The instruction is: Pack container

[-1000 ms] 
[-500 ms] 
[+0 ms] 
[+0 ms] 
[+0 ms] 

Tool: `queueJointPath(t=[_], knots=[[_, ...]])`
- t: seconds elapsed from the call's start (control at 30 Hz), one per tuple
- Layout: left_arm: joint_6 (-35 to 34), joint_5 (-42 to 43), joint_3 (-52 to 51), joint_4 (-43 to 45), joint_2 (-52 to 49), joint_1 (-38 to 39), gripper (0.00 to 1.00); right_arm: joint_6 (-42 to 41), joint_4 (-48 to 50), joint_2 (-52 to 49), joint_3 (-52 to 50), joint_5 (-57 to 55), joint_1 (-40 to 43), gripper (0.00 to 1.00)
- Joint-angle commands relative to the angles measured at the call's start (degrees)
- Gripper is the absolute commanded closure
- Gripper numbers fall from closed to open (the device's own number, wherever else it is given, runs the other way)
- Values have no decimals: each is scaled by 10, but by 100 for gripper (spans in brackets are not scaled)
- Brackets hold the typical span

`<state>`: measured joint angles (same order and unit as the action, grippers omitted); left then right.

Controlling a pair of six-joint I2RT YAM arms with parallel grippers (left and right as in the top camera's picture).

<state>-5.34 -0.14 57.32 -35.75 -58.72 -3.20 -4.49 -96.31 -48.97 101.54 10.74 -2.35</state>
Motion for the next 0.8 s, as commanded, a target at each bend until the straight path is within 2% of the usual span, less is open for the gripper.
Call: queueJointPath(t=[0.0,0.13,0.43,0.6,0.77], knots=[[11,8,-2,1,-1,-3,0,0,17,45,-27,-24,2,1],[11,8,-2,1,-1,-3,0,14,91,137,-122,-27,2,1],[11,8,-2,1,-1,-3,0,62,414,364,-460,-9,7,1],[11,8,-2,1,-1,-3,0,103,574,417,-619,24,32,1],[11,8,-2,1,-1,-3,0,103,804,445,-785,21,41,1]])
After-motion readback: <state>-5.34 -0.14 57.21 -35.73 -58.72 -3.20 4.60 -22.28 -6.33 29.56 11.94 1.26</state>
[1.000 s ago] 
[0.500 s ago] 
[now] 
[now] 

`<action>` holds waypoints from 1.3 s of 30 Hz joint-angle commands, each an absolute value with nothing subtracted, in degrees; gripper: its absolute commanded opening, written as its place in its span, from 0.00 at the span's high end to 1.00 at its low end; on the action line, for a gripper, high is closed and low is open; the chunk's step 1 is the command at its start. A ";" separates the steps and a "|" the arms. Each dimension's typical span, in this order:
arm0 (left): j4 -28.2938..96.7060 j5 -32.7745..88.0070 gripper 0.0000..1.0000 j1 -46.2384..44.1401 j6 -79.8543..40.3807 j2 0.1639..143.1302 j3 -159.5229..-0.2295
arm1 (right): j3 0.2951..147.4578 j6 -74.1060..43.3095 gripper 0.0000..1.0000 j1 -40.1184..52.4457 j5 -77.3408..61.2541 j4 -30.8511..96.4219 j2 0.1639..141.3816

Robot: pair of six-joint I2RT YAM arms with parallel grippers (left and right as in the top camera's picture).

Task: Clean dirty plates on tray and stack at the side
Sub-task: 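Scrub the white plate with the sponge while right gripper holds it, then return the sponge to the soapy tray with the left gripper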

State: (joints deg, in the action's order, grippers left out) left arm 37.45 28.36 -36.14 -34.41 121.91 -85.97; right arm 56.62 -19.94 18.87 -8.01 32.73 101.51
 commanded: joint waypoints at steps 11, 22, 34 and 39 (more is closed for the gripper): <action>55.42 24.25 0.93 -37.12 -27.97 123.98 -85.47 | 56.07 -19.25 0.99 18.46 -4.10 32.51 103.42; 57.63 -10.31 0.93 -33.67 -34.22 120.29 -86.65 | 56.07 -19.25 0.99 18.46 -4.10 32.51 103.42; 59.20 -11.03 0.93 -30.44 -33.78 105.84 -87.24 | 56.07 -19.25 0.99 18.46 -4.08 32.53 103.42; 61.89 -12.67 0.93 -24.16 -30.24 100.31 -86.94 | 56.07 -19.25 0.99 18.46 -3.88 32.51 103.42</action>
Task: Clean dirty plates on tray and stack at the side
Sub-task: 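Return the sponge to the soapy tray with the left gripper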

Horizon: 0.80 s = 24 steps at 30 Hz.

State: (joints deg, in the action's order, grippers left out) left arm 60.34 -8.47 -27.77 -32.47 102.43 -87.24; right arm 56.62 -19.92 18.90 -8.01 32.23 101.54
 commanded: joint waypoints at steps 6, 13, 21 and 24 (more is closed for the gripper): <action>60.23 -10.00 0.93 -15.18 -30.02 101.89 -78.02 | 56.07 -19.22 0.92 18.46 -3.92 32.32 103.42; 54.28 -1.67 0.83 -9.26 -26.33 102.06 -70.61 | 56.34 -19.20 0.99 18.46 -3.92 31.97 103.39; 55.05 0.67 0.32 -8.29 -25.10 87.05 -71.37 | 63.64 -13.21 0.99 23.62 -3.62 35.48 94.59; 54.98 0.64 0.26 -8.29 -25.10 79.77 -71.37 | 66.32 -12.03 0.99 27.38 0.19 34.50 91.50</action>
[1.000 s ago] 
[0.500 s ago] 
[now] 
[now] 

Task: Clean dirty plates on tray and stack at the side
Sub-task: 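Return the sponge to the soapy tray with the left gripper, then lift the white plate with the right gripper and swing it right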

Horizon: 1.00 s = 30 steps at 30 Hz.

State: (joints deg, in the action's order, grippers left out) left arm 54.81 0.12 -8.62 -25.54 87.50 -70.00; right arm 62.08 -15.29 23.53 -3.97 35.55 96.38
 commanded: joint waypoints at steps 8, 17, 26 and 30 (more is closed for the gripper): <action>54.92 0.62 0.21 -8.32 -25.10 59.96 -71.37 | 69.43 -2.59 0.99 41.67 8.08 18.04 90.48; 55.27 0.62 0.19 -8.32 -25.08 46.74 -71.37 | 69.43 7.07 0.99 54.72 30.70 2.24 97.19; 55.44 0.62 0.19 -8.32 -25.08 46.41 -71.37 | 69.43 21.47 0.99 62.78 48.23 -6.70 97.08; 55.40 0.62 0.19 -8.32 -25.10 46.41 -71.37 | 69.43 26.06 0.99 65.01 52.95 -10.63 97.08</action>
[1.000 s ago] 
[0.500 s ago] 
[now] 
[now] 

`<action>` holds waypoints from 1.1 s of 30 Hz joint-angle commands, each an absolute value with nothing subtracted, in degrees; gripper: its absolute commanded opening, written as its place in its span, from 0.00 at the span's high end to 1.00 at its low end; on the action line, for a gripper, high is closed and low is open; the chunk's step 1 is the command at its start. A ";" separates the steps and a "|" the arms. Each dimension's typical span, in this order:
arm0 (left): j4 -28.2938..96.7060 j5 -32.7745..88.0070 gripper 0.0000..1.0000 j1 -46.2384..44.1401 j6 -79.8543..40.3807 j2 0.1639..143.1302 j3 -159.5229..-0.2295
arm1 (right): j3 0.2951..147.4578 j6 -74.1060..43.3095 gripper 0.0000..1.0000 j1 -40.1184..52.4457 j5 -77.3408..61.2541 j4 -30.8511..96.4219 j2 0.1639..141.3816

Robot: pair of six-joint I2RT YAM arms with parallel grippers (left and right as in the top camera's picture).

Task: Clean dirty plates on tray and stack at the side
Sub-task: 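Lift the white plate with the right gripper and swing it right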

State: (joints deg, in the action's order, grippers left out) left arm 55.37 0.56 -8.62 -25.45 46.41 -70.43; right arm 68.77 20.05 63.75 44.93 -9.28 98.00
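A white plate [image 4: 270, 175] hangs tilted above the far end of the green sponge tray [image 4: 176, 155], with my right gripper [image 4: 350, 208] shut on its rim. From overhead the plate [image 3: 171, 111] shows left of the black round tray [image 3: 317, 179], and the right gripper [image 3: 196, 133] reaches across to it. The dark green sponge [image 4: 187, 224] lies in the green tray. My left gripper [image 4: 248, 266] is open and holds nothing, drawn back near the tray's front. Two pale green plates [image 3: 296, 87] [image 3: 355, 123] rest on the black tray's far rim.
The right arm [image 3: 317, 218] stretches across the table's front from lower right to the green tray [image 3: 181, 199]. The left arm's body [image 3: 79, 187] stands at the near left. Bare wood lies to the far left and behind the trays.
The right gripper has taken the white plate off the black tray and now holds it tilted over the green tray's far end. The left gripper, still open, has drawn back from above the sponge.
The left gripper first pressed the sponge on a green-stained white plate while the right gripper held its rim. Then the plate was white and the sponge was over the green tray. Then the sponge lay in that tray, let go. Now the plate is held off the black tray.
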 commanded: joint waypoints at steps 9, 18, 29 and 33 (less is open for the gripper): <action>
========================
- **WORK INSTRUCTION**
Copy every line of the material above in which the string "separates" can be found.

- **OUTPUT OF THE EXERCISE**
`<action>` holds waypoints from 1.3 s of 30 Hz joint-angle commands, each an absolute value with nothing subtracted, in degrees; gripper: its absolute commanded opening, written as its place in its span, from 0.00 at the span's high end to 1.00 at its low end; on the action line, for a gripper, high is closed and low is open; the chunk's step 1 is the command at its start. A ";" separates the steps and a "|" the arms. Each dimension's typical span, in this order:
`<action>` holds waypoints from 1.1 s of 30 Hz joint-angle commands, each an absolute value with nothing subtracted, in degrees; gripper: its absolute commanded opening, written as its place in its span, from 0.00 at the span's high end to 1.00 at its low end; on the action line, for a gripper, high is closed and low is open; the chunk's step 1 is the command at its start. A ";" separates the steps and a "|" the arms. Each dimension's typical span, in this order:

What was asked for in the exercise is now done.